:: Requirement ::
What you give must be the lines from the one containing "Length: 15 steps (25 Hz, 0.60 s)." through the last line of the listing below, exactly, with nothing else and no pictures.

==== Extracted entries ====

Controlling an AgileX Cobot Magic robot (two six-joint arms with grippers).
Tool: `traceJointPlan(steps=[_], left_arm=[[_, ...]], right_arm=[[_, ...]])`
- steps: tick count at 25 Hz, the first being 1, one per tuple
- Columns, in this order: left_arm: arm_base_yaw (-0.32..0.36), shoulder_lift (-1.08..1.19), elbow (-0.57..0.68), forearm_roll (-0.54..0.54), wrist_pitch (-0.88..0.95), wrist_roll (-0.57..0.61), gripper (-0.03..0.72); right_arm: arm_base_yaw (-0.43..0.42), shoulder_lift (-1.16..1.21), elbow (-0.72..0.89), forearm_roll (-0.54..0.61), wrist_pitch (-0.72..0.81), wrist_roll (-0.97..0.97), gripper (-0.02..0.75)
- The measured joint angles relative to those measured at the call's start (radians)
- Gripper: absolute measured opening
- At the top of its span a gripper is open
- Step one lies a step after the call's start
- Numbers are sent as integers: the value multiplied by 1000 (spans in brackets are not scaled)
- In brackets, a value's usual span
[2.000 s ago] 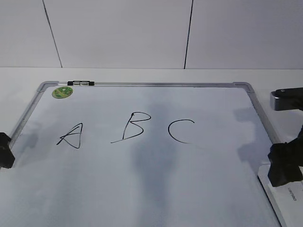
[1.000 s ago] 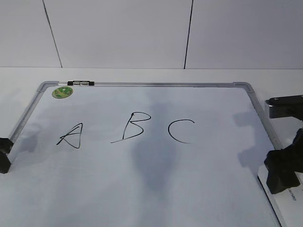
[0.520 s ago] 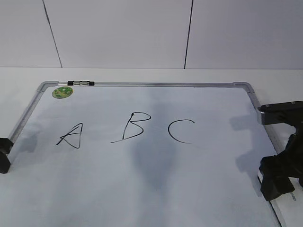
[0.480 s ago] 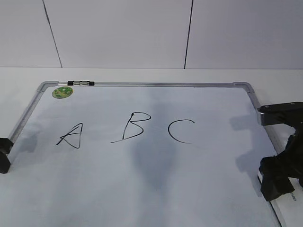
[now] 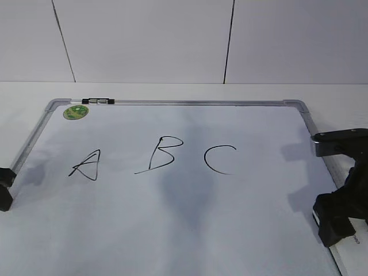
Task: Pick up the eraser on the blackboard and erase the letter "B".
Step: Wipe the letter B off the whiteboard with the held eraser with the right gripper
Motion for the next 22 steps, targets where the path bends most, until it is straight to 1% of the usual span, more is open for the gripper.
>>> traceJointPlan(steps=[10,12,16,22], left_arm=[[0,0,0,0,2,0,314],[0,0,0,0,2,0,311],[0,0,0,0,2,0,307],[0,0,0,0,2,0,307]], right_arm=[[0,25,0,18,-9,26,670],[0,25,0,18,-9,28,652],[0,25,0,18,-9,29,577],[0,25,0,18,-11,31,563]])
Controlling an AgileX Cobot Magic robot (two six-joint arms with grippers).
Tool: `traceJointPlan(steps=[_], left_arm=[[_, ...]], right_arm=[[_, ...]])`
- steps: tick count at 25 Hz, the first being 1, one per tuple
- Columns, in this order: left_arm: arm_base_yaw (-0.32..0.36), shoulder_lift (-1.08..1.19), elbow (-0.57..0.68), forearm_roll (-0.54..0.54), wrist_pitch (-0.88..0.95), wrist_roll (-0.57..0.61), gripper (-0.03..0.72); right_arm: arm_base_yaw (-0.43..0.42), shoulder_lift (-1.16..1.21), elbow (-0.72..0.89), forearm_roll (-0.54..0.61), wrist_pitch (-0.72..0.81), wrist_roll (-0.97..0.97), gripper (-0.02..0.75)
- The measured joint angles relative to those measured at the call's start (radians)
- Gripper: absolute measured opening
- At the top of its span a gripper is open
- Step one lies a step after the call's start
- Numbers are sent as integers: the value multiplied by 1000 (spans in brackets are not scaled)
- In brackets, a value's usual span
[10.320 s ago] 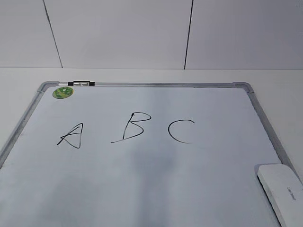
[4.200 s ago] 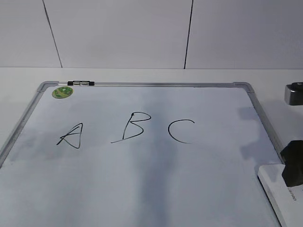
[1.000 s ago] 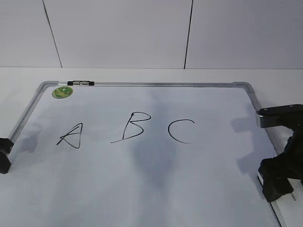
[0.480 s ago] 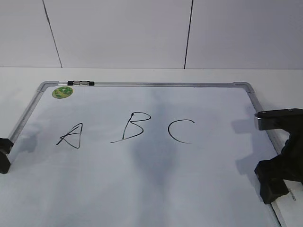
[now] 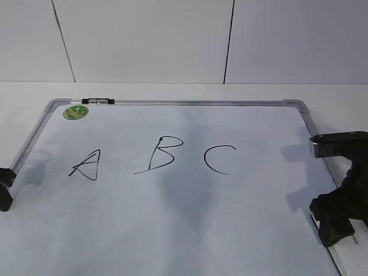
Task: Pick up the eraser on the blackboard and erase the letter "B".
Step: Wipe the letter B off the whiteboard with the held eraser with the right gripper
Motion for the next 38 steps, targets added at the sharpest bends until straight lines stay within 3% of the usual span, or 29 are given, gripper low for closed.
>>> traceJointPlan(steps=[24,38], left_arm=[[0,0,0,0,0,0,306],[0,0,-2,0,10,0,305]], right_arm=[[0,2,-12,19,14,-41,545],[7,16,-407,140,192,-48,544]])
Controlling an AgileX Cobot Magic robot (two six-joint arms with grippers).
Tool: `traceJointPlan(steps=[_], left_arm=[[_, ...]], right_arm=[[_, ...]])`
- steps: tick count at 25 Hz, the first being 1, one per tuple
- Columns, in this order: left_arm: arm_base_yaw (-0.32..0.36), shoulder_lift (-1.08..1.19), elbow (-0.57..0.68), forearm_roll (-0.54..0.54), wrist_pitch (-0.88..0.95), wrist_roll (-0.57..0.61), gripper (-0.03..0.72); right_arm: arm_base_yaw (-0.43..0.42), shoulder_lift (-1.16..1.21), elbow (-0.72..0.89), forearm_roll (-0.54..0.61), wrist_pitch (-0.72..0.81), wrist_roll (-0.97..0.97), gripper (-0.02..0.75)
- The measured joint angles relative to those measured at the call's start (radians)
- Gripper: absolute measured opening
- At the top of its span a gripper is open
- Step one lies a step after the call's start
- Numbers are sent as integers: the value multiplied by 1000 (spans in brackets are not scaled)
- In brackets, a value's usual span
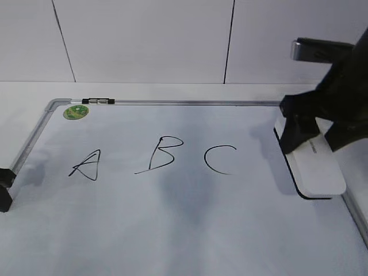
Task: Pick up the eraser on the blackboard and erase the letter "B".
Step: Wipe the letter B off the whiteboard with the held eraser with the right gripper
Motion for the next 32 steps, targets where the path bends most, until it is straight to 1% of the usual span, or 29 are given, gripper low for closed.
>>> traceJointPlan(steps=[3,8,13,20,22,26,32], left_arm=[[0,0,0,0,1,0,303],[0,0,0,0,2,0,302],[0,0,0,0,7,0,302],[0,0,-2,0,9,0,302],[0,0,-2,0,9,0,301],[0,0,-2,0,10,0,301],[0,0,-2,-2,14,0,301]], right_arm=[[36,49,-96,4,46,0,544],[156,180,-299,1,92,16,544],[215,347,-523,1,113,37,544],[286,554,-756,-103,115,44,544],[306,596,-805,-108,115,46,544],[321,680,-888,-79,116,46,544],[323,768,-919,-74,116,46,544]])
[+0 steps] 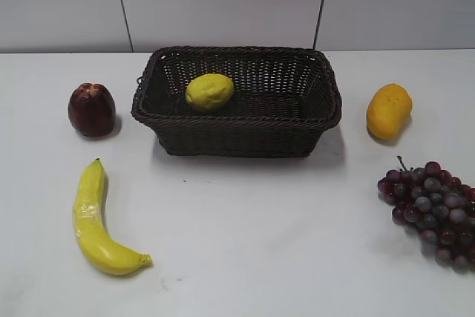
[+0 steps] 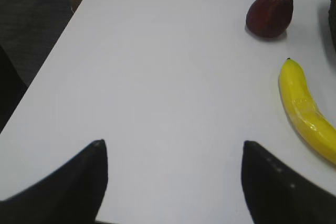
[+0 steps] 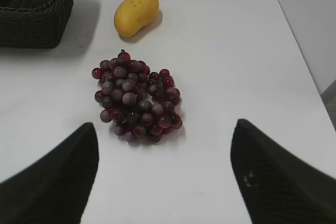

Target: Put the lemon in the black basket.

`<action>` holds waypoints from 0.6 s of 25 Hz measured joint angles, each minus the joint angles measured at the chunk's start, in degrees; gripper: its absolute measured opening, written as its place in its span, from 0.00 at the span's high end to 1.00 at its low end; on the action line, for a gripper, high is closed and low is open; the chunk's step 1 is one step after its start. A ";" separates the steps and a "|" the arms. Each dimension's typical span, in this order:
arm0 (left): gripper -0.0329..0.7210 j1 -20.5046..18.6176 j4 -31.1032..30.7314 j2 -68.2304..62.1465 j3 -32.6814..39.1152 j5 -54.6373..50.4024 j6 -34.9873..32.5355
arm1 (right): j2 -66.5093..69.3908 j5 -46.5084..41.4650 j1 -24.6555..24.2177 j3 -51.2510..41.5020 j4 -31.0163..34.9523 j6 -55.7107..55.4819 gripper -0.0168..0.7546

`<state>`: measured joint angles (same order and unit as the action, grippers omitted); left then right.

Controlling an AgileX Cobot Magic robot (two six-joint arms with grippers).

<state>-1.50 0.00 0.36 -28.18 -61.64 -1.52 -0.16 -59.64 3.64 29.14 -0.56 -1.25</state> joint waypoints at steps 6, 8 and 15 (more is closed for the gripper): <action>0.17 0.00 0.00 0.00 0.00 0.00 0.00 | -0.07 0.00 0.00 0.00 0.00 0.00 0.21; 0.17 0.00 0.00 0.00 0.00 0.00 0.00 | -0.07 0.00 0.00 0.00 0.00 0.00 0.21; 0.17 0.00 0.00 0.00 0.00 0.00 0.00 | -0.07 0.00 0.00 0.00 0.11 0.00 0.21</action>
<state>-1.50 0.00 0.36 -28.18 -61.64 -1.52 -0.22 -59.64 3.64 29.14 -0.45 -1.25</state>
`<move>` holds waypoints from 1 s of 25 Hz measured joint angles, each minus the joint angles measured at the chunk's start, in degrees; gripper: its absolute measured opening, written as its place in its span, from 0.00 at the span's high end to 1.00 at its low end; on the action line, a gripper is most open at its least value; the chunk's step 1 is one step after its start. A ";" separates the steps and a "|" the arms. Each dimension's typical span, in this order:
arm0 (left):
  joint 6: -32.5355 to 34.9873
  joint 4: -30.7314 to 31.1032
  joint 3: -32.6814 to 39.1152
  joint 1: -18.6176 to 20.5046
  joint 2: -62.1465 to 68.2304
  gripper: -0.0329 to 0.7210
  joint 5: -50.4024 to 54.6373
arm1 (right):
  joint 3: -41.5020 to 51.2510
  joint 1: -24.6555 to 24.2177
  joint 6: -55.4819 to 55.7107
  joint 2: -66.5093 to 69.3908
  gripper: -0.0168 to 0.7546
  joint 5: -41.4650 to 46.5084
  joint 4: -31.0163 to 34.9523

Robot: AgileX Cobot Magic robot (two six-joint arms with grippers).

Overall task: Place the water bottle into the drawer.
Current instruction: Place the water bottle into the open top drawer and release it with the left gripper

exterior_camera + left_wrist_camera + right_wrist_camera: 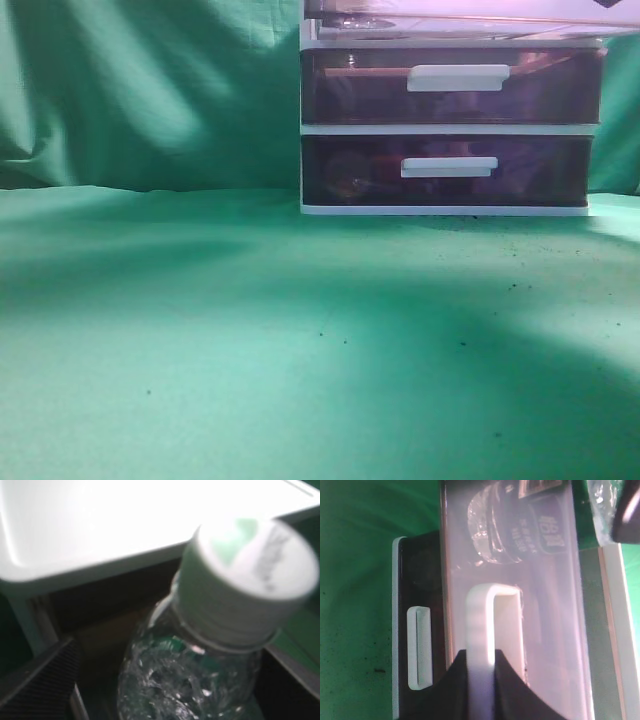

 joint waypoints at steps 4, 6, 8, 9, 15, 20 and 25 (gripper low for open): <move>0.00 -0.09 0.00 0.00 0.21 0.17 -11.05 | 0.00 0.00 0.46 0.00 0.87 0.09 -0.24; 0.00 -0.09 0.00 -0.36 1.20 0.17 -19.26 | 0.00 0.00 1.31 0.00 0.87 0.09 -0.38; 0.00 -0.09 0.00 -1.08 2.88 0.17 -28.07 | 0.00 0.00 1.61 -0.03 0.87 0.09 -0.62; 0.00 0.02 0.00 -1.72 4.27 0.17 -33.04 | 0.00 0.00 1.71 -0.03 0.87 0.09 -0.61; -4.79 0.83 -2.09 -2.62 13.33 0.20 -51.94 | 0.00 0.00 2.75 -0.12 0.87 0.09 -0.87; -12.16 10.83 -8.78 -2.62 18.65 0.20 -51.91 | 0.00 0.00 2.90 -0.12 0.87 0.09 -0.99; -13.43 24.99 -13.04 -2.84 14.95 0.20 -30.33 | 0.02 0.00 2.93 -0.12 0.87 0.27 -1.08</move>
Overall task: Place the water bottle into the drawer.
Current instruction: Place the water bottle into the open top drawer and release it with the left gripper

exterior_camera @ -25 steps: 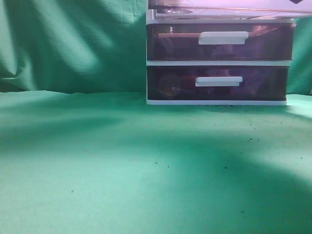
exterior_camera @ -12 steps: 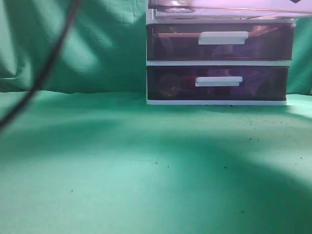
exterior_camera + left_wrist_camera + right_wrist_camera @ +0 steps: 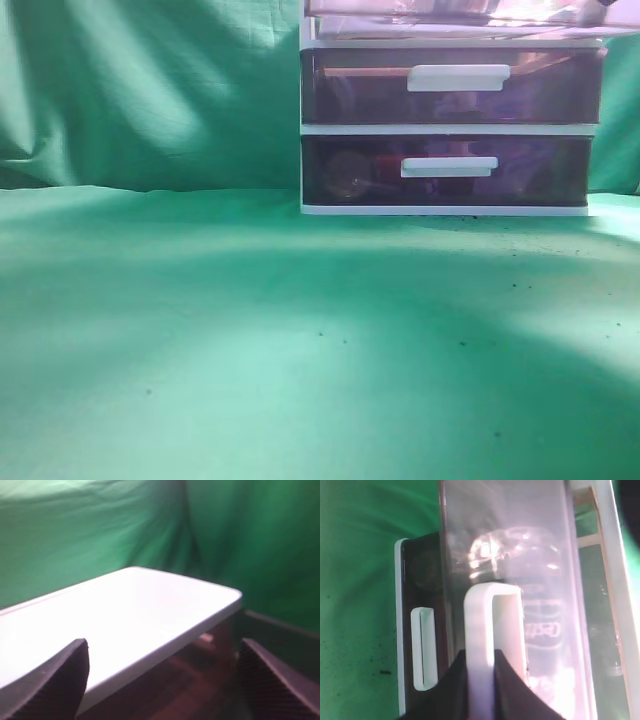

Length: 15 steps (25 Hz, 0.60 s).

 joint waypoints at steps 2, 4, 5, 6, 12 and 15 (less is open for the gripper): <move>-0.13 1.61 -0.21 -0.13 -2.86 0.26 12.39 | 0.00 0.00 0.00 0.00 0.87 0.00 0.00; 0.08 1.11 -0.21 -0.13 -6.27 0.42 23.95 | 0.00 0.00 0.00 0.00 0.87 0.00 0.00; 0.73 0.25 -0.21 -0.13 -8.06 0.55 29.46 | 0.00 0.00 0.00 0.00 0.87 0.00 0.00; 1.85 -1.20 -0.21 -0.13 -9.55 0.70 34.25 | 0.00 0.00 0.00 0.00 0.87 0.00 0.00; 15.11 -8.03 -0.35 -0.13 -19.90 0.96 56.11 | 0.00 0.00 -0.12 0.00 0.87 0.00 0.00; 23.25 -11.14 -0.34 -0.13 -24.64 0.96 64.32 | 0.00 0.00 -4.20 0.00 0.87 0.51 0.78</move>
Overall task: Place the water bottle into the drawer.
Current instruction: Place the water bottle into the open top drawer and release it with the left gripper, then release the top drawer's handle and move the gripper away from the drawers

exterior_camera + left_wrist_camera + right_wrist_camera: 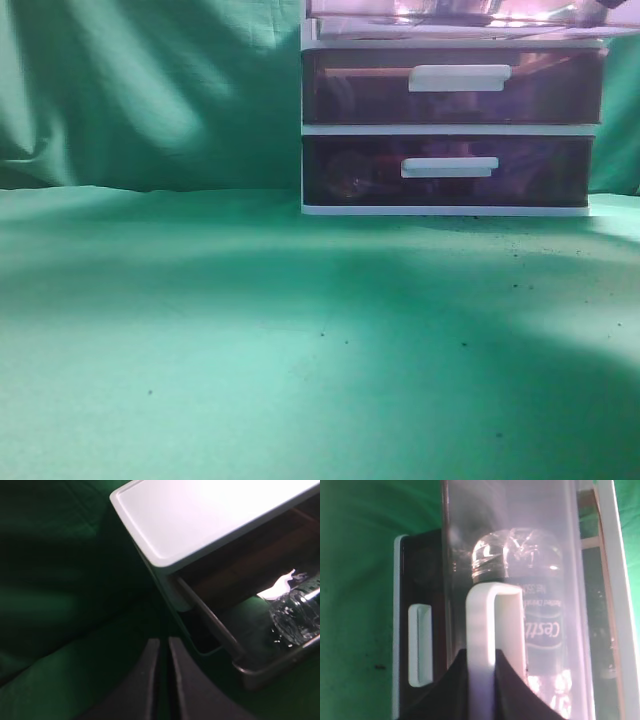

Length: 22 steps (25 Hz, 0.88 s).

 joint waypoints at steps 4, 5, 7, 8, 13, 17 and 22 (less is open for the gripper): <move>2.71 -2.34 3.39 0.00 -7.43 0.96 2.17 | -0.55 0.00 -5.68 0.12 0.87 0.25 2.43; 2.80 -2.48 5.21 0.00 -9.32 0.96 1.91 | -1.11 0.00 -6.11 0.53 0.87 0.34 2.72; 2.94 -2.73 9.96 0.00 -14.18 0.96 0.87 | -3.35 0.11 -6.32 2.00 0.87 0.61 2.99; 2.93 -2.99 12.29 0.00 -16.31 0.96 0.35 | -4.83 0.20 -6.35 3.08 0.87 0.95 3.37; 3.15 -5.95 28.56 0.00 -29.21 0.96 -2.72 | -13.52 0.20 -6.47 9.10 0.87 2.84 3.77; 3.15 -8.68 41.79 0.00 -38.70 0.96 -6.67 | -19.91 0.20 -6.70 13.79 0.87 4.07 3.77; 3.15 -13.58 52.93 0.00 -47.66 0.96 -10.90 | -25.41 0.20 -6.92 18.00 0.87 4.49 3.77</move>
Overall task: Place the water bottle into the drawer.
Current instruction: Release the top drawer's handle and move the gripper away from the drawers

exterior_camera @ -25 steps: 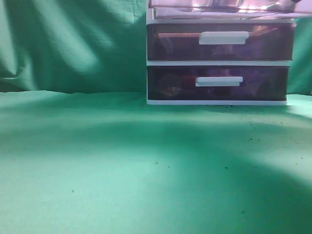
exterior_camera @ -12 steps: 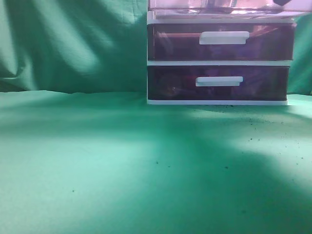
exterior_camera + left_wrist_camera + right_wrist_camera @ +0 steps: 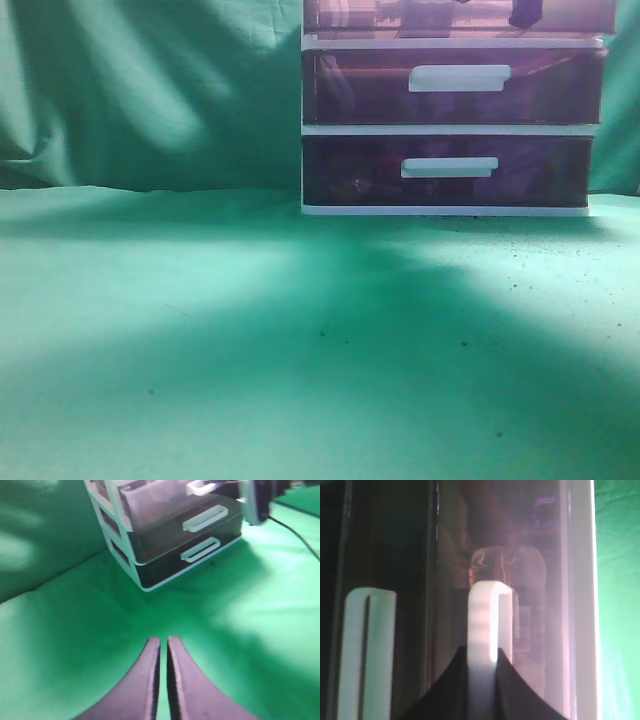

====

:: Final answer ::
Length: 15 steps (25 Hz, 0.60 s).

 joint waypoints at steps 2, 4, 5, 6, 12 and 15 (less is open for the gripper): <move>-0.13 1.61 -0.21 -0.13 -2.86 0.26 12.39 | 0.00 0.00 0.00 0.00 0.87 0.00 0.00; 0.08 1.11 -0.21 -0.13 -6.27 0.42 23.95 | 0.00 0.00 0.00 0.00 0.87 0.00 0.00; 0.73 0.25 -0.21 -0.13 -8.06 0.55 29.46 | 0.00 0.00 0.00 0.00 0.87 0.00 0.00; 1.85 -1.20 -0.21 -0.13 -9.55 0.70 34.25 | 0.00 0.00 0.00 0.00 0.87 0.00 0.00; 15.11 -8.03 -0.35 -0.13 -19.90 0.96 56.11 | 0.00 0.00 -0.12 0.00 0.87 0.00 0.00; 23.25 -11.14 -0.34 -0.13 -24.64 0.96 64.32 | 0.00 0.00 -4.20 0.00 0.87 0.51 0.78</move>
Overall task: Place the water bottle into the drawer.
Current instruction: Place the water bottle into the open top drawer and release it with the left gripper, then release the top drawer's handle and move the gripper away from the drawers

exterior_camera + left_wrist_camera + right_wrist_camera: 

Length: 22 steps (25 Hz, 0.88 s).

 joint waypoints at steps 4, 5, 7, 8, 13, 17 and 22 (less is open for the gripper): <move>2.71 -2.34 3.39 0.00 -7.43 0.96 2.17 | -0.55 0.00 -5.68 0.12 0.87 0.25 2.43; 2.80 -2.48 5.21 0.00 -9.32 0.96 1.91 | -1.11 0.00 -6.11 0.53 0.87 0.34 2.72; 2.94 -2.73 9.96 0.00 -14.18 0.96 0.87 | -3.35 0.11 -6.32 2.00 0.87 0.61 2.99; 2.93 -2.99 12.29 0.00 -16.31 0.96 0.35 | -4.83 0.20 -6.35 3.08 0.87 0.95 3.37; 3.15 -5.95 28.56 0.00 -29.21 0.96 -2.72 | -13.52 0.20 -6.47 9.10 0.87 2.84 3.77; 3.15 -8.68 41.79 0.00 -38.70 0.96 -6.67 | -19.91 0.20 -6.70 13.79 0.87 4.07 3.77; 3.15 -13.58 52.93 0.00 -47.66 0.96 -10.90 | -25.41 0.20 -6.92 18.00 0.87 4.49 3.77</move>
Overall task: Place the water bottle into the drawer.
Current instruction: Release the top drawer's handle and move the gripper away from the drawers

exterior_camera @ -25 steps: 
exterior_camera @ -12 steps: 
exterior_camera + left_wrist_camera + right_wrist_camera @ +0 steps: 

With this, the exercise is complete.